С американской машиной пришлось повозиться не раз – вся документация была на английском, и даже мама, знавшая три языка (немецкий, французский, латынь), ничем не могла помочь. Зато в рейсе, в уютной, теплой кабине, лучшего места для репетиций было не сыскать! Она распевала романсы, арии из опер и оперетт, фронтовые и «мирные» песни, учила стихи Берггольц, Симонова, Ахматовой, Есенина… После рабочего дня начиналась ее вторая смена – выступления артистов художественной самодеятельности по госпиталям.
Свое призвание артиста Свобода Павловна смогла осуществить в полной мере только после войны: и на профессиональной сцене, и в художественной самодеятельности, и в подростковых, детских клубах, у истоков которых она стояла в начале 60-х в Ленинграде.
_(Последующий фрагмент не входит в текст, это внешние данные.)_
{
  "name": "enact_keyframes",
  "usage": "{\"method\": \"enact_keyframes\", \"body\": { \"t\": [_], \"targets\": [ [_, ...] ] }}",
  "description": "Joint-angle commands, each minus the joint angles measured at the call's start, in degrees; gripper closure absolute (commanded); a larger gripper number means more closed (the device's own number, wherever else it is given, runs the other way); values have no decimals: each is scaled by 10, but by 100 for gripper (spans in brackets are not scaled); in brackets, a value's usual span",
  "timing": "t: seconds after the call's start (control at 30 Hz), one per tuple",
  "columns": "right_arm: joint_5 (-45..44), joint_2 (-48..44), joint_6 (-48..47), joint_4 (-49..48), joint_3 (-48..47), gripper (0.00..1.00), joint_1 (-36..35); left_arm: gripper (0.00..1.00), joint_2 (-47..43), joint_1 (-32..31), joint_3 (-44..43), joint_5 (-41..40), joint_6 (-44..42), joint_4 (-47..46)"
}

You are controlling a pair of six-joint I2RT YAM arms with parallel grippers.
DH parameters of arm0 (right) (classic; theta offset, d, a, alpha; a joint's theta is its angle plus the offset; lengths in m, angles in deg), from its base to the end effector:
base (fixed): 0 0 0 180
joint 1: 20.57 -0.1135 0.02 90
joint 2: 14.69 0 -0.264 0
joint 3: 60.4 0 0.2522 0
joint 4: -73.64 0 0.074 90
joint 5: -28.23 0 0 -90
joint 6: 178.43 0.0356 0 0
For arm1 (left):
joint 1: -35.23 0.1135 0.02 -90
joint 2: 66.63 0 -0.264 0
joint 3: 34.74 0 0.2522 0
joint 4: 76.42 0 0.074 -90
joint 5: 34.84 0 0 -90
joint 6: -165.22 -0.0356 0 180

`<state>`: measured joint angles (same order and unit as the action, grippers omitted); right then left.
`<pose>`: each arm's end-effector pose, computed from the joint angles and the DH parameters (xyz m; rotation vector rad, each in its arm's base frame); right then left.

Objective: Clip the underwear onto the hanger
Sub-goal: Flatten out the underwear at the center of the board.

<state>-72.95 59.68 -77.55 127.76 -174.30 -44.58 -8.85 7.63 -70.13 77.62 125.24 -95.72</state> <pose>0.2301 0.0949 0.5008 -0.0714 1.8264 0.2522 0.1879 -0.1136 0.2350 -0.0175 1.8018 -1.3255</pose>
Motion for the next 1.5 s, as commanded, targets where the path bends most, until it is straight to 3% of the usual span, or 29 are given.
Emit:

Ребята – от подростков до малышни (есть среди них уже дети тех, кто сам когда-то прибегал в кружки к Свободе Павловне) – видят в ней Учителя: танцев, пения, декламации… Им трудно представить, как из ворот завода в морозную утреннюю тьму уходит грузовик с девчушкой-шофером в кабине, уходит к рубежам фронтового Ленинграда, туда, где днем и ночью гремит, сверкает война.
В начале жизненной дороги
Раисе Дмитриевне Мелюшиной, два года назад отметившей девяностолетие, никто не дает таких почтенных лет – столько в ней жизненной силы, подвижности, оптимизма. Работа всегда горела в ее руках, ни минуты не сидела она праздно без дела. Посчастливилось расти в большой трудовой семье – пятеро братьев и она одна, сестренка. Главным авторитетом в их семейной «коммуне» был, конечно, папа – Дмитрий Лупич Третьяков. Столяр, мебельщик, талантливый самородок, он обладал природной крестьянской сметкой (и Дмитрий Лупич, и его супруга Александра Михайловна были выходцами из Архангельской губернии). По характеру веселый, открытый, дружелюбный, отец легко сходился с людьми разных сословий, был им интересен. Дружил с Репиным, бывал у него в Куоккале, знал Горького. Мастер своего дела, он был наделен музыкальным даром, владел игрой на семи видах гармоней, по-настоящему страдая, если кто-то мучил, терзал бедную тальянку. Музыкальные способности от отца перешли к дочери – в школе на уроках музыки Рая звонко пела под скрипку. И все же главным наследством, полученным от отца, были терпение и трудолюбие. Оказавшись впоследствии в саперных частях, с утра до темноты не выпуская из рук пилу и топор, Рая жила примером отца, его любовью к работе. В труде незаметно летит время, легче переносятся тяготы, неустройства жизни.